------ DATA EXTRACT

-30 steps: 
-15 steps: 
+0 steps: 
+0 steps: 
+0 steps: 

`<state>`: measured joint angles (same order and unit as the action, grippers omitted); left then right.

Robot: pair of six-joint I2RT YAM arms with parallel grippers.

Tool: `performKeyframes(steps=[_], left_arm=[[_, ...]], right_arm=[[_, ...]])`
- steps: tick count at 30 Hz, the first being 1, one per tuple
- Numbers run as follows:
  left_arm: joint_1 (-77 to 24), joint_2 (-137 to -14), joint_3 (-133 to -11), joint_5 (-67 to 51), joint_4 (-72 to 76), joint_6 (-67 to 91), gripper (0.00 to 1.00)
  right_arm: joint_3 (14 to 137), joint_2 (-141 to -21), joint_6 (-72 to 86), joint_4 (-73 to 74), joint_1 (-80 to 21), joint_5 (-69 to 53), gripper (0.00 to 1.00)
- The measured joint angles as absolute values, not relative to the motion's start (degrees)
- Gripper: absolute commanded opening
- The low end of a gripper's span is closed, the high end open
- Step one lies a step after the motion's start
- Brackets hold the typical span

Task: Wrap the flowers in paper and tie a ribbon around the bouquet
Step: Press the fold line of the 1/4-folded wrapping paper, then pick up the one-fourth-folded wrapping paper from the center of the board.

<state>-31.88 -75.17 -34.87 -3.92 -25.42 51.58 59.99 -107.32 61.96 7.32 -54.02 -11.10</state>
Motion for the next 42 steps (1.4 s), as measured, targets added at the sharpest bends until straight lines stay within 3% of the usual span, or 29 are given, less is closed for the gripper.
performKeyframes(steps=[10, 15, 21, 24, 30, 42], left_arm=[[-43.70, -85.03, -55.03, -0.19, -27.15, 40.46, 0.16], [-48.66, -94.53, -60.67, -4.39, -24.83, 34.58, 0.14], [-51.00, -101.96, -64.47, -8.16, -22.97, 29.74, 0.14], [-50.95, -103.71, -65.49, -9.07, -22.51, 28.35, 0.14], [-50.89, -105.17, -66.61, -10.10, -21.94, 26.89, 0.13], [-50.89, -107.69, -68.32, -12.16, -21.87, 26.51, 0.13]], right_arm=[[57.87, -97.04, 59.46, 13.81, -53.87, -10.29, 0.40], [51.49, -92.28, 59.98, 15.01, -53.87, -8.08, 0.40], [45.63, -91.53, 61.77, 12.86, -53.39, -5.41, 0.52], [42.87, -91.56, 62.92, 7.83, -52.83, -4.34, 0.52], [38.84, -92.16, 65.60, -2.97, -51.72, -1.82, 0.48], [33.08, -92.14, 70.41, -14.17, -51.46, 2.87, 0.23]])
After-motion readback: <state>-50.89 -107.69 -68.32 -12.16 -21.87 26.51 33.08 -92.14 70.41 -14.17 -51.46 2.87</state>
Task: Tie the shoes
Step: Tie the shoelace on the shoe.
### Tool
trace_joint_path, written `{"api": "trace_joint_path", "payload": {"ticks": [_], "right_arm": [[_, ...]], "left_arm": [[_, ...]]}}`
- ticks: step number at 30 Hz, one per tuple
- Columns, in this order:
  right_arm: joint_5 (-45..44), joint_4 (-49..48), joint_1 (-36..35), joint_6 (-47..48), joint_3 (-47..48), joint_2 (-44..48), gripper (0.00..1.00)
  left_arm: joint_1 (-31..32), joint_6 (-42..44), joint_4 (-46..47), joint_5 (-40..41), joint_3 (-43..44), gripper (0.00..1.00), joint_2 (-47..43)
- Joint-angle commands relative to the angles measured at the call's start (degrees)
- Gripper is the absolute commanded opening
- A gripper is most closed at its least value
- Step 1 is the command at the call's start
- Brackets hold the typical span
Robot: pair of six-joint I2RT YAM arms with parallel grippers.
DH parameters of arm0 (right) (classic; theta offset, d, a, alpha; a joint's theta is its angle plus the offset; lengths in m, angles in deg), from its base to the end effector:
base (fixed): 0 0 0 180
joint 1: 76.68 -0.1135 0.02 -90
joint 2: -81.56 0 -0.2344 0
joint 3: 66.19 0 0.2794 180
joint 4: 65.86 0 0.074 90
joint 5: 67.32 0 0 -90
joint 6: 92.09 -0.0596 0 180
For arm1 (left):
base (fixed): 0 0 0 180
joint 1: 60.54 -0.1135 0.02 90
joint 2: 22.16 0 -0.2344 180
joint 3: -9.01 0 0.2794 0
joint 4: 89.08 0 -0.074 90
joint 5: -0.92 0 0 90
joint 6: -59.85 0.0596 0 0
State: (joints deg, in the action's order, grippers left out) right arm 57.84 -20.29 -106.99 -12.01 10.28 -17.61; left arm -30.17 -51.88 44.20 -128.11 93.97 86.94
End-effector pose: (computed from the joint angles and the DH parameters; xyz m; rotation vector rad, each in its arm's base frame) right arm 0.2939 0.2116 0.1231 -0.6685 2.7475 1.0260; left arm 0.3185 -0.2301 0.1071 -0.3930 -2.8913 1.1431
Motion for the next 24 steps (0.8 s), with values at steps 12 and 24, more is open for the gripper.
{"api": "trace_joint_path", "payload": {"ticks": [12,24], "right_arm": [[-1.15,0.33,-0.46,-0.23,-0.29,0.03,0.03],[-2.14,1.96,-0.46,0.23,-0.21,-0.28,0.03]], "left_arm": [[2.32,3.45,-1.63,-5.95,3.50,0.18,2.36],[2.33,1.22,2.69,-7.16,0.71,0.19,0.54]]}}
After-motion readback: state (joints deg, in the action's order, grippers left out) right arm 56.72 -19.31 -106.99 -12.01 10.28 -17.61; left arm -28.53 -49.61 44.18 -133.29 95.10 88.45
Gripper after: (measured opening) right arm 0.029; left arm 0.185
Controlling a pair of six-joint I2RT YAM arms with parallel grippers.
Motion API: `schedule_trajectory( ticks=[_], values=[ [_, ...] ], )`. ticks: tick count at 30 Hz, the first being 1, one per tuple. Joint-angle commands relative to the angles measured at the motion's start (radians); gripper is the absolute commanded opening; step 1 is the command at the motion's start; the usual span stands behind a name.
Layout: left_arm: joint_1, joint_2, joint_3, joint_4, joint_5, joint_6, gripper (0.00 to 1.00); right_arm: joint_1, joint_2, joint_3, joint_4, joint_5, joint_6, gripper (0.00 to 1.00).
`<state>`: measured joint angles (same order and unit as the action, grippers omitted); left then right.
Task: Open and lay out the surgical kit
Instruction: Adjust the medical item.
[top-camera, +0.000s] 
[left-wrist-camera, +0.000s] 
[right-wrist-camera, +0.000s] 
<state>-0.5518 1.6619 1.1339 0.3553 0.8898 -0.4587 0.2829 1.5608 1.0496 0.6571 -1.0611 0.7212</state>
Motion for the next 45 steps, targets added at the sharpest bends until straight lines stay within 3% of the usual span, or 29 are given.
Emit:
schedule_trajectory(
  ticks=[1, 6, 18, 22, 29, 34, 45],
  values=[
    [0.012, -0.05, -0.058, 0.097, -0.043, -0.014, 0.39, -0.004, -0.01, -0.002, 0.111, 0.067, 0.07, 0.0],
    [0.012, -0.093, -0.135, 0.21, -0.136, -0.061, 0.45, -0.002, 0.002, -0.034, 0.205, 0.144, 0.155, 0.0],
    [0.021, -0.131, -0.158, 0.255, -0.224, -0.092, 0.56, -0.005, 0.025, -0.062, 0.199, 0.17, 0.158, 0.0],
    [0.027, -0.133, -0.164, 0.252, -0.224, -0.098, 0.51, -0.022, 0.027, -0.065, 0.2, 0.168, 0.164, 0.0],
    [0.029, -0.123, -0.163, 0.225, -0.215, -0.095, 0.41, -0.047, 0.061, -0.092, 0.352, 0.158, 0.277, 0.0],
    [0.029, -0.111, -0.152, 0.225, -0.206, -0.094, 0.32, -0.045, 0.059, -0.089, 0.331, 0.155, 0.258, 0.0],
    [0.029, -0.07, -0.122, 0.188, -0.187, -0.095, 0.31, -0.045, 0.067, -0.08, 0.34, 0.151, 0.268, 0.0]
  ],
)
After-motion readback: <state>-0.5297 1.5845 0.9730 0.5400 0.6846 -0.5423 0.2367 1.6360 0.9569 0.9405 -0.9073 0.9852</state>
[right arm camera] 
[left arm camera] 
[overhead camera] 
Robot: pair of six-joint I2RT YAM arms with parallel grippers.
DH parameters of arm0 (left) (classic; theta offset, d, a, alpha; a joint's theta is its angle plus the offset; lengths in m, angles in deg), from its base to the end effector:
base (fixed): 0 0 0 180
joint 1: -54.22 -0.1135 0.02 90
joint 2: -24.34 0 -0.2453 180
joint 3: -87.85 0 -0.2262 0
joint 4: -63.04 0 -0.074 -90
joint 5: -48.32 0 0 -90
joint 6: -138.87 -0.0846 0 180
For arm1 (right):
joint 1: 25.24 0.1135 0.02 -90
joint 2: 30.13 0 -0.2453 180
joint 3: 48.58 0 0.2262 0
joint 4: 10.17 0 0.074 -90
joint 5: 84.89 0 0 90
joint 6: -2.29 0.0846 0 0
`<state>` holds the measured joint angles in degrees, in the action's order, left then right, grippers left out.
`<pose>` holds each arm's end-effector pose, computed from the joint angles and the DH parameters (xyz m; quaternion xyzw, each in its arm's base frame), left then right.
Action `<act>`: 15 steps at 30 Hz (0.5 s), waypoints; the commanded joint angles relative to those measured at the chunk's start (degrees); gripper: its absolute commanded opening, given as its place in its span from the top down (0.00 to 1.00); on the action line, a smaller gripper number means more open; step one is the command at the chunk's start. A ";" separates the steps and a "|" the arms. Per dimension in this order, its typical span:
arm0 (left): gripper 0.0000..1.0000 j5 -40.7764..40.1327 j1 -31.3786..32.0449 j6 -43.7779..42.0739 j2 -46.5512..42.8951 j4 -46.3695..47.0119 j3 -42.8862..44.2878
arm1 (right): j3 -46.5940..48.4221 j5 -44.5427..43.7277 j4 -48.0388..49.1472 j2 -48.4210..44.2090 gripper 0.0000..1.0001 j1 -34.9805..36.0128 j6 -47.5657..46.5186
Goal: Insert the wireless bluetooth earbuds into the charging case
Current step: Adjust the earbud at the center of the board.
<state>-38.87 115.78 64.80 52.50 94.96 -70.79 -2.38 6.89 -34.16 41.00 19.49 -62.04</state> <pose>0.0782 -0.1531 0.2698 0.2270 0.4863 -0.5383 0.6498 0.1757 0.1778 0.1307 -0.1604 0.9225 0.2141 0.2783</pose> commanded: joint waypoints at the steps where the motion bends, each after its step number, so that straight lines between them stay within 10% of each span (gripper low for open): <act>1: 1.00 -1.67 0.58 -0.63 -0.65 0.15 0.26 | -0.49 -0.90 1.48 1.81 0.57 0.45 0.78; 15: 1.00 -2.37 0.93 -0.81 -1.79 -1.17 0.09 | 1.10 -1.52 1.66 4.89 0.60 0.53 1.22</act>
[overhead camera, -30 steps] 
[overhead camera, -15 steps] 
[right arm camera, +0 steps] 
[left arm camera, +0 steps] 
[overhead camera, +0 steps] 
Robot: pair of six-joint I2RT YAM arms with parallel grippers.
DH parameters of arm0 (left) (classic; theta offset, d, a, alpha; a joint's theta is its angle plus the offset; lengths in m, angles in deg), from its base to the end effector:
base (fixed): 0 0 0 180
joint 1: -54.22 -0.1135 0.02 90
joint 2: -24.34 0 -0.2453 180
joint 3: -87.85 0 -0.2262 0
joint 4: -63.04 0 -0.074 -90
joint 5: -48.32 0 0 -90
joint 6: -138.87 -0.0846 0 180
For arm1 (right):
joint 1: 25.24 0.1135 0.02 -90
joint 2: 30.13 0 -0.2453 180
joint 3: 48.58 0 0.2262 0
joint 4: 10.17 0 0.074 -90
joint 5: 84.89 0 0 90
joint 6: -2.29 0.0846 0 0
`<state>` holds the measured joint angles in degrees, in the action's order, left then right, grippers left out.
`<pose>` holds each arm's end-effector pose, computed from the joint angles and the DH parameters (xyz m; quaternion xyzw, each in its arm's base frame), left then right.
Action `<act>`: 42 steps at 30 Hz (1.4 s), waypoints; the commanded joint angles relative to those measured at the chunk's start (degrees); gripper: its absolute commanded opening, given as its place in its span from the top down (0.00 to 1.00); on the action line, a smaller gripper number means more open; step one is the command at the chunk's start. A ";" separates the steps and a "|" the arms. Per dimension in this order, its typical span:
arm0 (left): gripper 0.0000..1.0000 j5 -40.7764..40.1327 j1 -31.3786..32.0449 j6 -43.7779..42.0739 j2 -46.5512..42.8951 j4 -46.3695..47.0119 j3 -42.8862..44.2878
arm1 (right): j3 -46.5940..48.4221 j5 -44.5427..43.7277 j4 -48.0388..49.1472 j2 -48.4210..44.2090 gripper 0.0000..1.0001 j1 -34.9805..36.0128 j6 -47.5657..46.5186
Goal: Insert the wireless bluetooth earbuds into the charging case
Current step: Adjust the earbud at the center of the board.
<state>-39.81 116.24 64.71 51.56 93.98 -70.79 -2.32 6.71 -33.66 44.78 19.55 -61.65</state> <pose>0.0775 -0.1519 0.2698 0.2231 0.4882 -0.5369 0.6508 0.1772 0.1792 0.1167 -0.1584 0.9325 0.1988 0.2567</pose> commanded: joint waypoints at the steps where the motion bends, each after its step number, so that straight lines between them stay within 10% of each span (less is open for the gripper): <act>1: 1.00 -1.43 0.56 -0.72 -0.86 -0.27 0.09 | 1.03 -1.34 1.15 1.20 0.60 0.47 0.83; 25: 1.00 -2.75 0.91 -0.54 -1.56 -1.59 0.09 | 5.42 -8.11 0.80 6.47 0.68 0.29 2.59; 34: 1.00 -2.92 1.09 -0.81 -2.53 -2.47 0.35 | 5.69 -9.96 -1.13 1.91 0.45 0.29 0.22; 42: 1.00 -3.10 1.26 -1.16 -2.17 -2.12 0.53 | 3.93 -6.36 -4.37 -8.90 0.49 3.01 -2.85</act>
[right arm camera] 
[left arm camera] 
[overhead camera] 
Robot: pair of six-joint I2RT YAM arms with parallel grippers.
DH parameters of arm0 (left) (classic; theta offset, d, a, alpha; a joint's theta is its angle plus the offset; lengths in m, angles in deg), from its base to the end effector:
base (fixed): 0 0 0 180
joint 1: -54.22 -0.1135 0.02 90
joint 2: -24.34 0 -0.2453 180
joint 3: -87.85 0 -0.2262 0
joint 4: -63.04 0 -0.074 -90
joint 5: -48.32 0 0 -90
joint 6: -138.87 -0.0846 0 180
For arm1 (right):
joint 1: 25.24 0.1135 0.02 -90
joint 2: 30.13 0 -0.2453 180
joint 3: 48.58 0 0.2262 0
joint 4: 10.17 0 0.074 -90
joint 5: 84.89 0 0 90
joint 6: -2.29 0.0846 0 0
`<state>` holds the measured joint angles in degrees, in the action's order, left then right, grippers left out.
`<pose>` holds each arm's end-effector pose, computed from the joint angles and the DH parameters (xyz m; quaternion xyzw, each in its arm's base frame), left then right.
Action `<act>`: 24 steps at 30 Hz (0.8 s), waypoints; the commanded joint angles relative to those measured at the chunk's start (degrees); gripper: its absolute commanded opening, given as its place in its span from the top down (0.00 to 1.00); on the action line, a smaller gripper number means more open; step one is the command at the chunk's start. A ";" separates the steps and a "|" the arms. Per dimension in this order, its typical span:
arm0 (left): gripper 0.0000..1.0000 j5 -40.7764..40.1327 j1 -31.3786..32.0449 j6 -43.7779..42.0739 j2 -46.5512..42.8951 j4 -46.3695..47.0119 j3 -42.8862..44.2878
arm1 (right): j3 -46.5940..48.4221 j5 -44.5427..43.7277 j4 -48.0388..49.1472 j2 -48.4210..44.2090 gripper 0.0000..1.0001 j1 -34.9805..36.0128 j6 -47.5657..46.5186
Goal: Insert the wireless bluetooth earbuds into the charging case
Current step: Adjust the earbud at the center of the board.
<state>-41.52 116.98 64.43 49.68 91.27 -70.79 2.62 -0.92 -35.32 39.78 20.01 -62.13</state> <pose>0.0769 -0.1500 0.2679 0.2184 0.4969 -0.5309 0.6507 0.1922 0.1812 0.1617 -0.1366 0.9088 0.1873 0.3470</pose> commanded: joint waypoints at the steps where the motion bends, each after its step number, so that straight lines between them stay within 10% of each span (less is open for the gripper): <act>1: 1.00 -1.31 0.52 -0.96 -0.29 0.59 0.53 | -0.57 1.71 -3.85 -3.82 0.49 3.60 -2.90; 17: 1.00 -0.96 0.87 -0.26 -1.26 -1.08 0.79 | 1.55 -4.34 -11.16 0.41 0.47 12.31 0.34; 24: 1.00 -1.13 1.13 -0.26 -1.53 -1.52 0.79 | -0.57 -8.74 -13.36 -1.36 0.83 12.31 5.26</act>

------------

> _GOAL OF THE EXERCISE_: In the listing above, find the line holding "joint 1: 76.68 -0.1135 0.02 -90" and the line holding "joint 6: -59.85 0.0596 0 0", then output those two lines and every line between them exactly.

> _ANSWER SPACE_:
joint 1: 76.68 -0.1135 0.02 -90
joint 2: -81.56 0 -0.2344 0
joint 3: 66.19 0 0.2794 180
joint 4: 65.86 0 0.074 90
joint 5: 67.32 0 0 -90
joint 6: 92.09 -0.0596 0 180
For arm1 (left):
base (fixed): 0 0 0 180
joint 1: 60.54 -0.1135 0.02 90
joint 2: 22.16 0 -0.2344 180
joint 3: -9.01 0 0.2794 0
joint 4: 89.08 0 -0.074 90
joint 5: -0.92 0 0 90
joint 6: -59.85 0.0596 0 0

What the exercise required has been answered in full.